Just two days back, EMC provided me a 64 GB LUN which is visible from both the servers. I rebooted the boxes and found out that the new LUN had different Pseudo devices.
On server1 ---> /dev/emcpowers
On server2 ---> /dev/emcpowert
I had a look at it carefully and found out that the /etc/opt/emcpower/emcpower.conf file had the entry of emcpowers on the second server, but its vid was pointing to a device which is available on server 1. On doing fdisk, it was not able to open the device.
So the issue here is that the server 2 unexpectedly skipped /dev/emcpowers. Its a issue here since I would like to have all the names of pseudo devices to be the same on both servers for same LUN. Could I do something here?
You could try doing the removal of the PowerPath config files I mentioned in an earlier post. You'd of course Stop PowerPath then restart it. It sounds like it may have had a pseudo device once that it no longer has.
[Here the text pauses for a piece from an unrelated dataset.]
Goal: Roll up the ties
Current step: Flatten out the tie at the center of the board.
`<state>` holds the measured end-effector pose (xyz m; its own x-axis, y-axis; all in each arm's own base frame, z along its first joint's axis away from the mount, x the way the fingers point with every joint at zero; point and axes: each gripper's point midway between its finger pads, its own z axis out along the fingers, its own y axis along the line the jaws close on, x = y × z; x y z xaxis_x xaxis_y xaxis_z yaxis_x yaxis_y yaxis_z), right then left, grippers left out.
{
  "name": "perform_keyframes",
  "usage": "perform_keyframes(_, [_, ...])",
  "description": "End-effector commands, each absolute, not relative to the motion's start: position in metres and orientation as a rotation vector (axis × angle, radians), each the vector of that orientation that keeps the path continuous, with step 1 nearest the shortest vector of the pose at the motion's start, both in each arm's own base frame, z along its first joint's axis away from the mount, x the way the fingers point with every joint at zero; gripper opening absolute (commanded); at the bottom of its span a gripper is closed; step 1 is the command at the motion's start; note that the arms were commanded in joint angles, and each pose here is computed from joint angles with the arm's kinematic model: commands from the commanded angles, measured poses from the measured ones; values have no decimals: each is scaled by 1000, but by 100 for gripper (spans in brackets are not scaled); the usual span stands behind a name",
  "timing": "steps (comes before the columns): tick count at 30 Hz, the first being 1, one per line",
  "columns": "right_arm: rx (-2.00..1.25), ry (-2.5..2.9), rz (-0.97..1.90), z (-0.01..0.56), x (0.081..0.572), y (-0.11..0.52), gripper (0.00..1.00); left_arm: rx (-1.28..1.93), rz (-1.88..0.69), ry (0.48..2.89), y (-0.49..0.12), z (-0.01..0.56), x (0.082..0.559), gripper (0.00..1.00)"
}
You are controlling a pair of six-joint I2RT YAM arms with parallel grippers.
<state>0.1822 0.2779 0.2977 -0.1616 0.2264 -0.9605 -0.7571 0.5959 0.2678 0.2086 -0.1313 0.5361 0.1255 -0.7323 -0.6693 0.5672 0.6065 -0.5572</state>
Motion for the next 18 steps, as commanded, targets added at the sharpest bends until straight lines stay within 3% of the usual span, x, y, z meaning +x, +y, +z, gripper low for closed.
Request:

We did the above for our Oracle RAC shared storage on the CX700 running RHEL 3. I'm not sure how RHEL 2.1 would treat it differently.
We were ultra cautious in doing all this because what we didn't want to have happen is for Oracle to startup with the wrong pseudo devices. As can be seen you can get the actual LUN information from your Clariion in the powermt display dev=all. You need to make sure you are NOT autostarting Oracle DB until after you've insured your pseudodevices and related mounts are exactly what you think they are.
If Oracle attempts to start and has the wrong devices it will likely corrupt things. At a minimum you'd want to do a cold backup of the database before doing this.